Hopefully it’s more impactful than the current plan, finished in the late 1990s, that spells out many of the same hopes and concerns as this one does and yet was hardly followed by regulations that matched the ideals. 

Remember, the plan at this stage is just a broad overview, while regulations will be much more finely tuned. For instance, even with the 20-acre minimum average lot size language in the initial draft of the plan for ag overlay areas, that did not mean all lots within that vast swath of land would have been zoned for 20-acre minimums. Hill has said her hope is they can do more specific zoning (such as maybe making Ralston’s downtown strip commercial instead of transitional) as opposed to what we have now, while General Rural-Powell zoning allows 1 acre minimum lot sizes in areas far outside of town. 

As for big game use area protections, this plan as currently written includes roughly 11,000 acres of private land designated as high use areas. The current plan has none. Also, as P&Z board member Guy Eastman noted at the public hearing to certify the draft, Game and Fish already gets to weigh in on development projects. 

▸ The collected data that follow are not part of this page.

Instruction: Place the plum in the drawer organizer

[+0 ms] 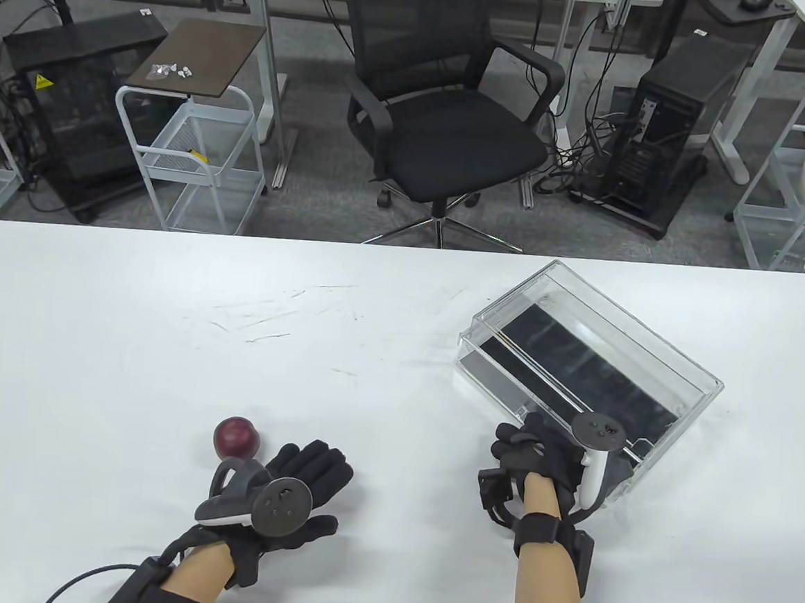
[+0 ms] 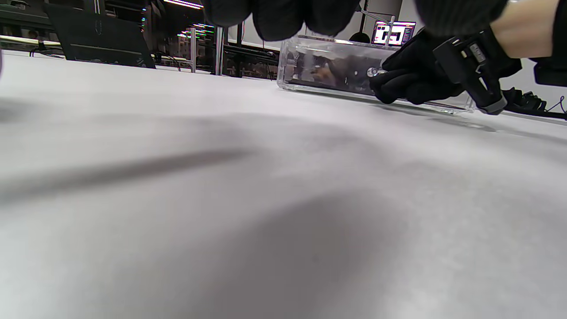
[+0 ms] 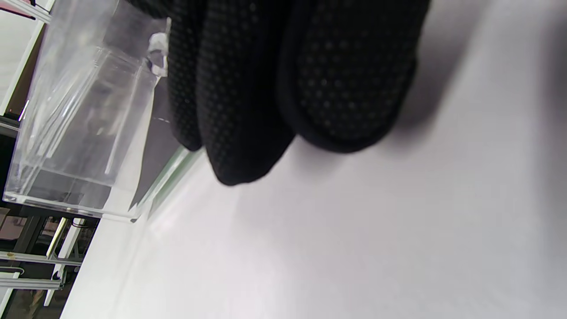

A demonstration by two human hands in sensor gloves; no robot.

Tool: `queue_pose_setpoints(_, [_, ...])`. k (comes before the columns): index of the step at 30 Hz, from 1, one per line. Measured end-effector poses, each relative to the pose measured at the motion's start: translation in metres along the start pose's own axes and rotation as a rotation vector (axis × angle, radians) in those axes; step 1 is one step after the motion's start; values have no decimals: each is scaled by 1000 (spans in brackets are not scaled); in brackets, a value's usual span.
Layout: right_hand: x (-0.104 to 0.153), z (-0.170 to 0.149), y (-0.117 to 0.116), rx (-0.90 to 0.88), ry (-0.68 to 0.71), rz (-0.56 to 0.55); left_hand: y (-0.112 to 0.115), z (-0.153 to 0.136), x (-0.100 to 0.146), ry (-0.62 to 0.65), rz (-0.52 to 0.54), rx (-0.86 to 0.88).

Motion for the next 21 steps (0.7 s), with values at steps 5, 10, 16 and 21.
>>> queue_pose_setpoints(5, [18, -3, -10, 13, 12, 17, 1, 0, 0, 6, 0, -5])
queue_pose_setpoints(10, [35, -2, -20, 58, 40, 30, 3, 1, -1, 14, -5, -13])
queue_pose_setpoints(16, [43, -1, -28, 90, 69, 48, 3, 2, 0, 14, 3, -18])
queue_pose_setpoints(21, [61, 18, -36, 265, 200, 84, 3, 1, 0, 7, 8, -18])
Point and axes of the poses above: the tracker on the back of each hand, its own z axis roughly to the thumb side, its own x axis roughly from the fingertips to the wrist, y = z × x, the point moved 4 cm from there along -x, roughly from the wrist to the fingertips, and after that the axes turned 13 degrees about x, right-handed, at the moved point
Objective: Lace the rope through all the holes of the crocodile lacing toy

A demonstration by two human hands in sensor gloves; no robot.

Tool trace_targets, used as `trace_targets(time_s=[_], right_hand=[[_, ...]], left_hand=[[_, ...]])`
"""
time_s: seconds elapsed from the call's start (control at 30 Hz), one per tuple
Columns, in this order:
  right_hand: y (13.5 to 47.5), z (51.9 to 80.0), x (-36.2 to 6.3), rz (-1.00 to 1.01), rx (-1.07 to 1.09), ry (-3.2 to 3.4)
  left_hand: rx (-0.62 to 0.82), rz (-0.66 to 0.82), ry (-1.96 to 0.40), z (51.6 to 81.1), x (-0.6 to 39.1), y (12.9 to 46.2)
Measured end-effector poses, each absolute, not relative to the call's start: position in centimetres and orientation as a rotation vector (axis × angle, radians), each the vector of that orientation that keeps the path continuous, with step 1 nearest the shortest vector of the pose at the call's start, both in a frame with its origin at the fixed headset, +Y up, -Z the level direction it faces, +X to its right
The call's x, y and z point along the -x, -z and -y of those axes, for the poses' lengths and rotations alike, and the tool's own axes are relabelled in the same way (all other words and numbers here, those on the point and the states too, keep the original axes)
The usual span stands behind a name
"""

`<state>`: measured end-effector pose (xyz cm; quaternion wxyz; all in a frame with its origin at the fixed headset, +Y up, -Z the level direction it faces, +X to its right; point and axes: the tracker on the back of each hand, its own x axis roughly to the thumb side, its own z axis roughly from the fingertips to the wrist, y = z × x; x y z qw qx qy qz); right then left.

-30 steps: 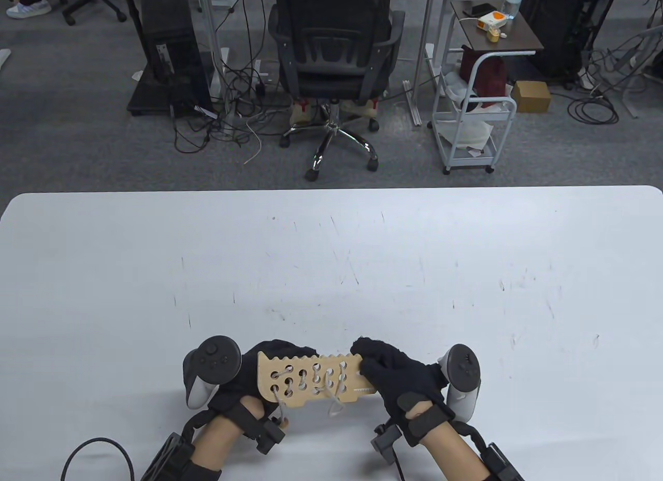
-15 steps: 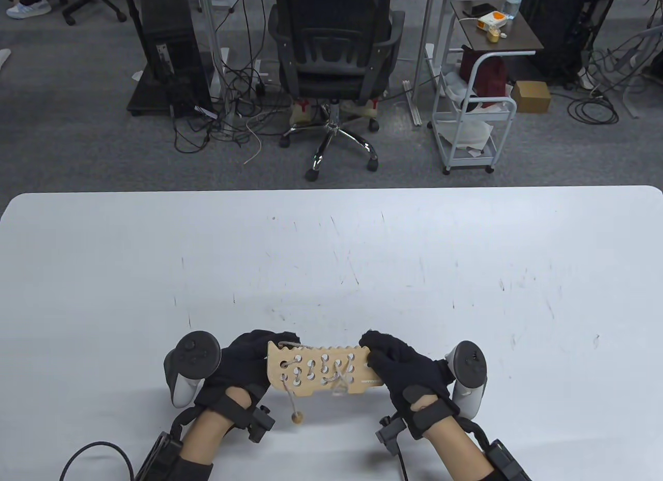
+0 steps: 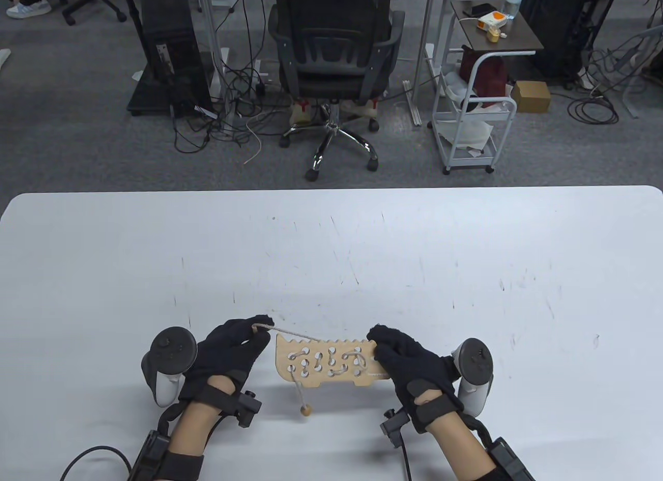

However, that is a lot less designated land than the first certified plan included, as that also noted low and medium use areas. So, while this plan has more language on big game use area protections than the current plan that lacks a big game overlay at all, it includes less than the initial certified plan. Sounds like something that could leave both sides of the issue unhappy — sounds like compromise. 

However, if you don’t like this compromise, you still have time to, in essence, appeal to the board making the final decision. Tuesday’s certification kicked off an at least 45-day period where the plan will be available to view at parkcounty-wy.gov/PlanParkCounty/. 

Then, probably in March, the Park County Commissioners will hold a public hearing, as they did last October, before deciding whether or not to certify this revised version of the land use plan. 

And don’t think your opinion doesn’t matter. That the plan includes a big game overlay at all is credit to the many people who filled out surveys and came to meetings to say wildlife was very important to them. And that the plan was revised when first up for commissioners to certify showed they were listening then. 

So far, these hearings have appeared very lopsided either for or against certain aspects of the plan, like an overwhelming majority of people at last fall’s certification hearings most concerned about private property rights and the fear of government overreach. And then Tuesday’s crowd being overwhelmingly concerned about protecting big game migration and use corridors and protecting open spaces.

There’s nothing that says the Park County Commissioners’ hearing in March can’t have a balance of both, as clearly this is a plan built not only on consensus (nobody I’ve heard has questioned our shared love of this Wyoming way of life), but on compromise.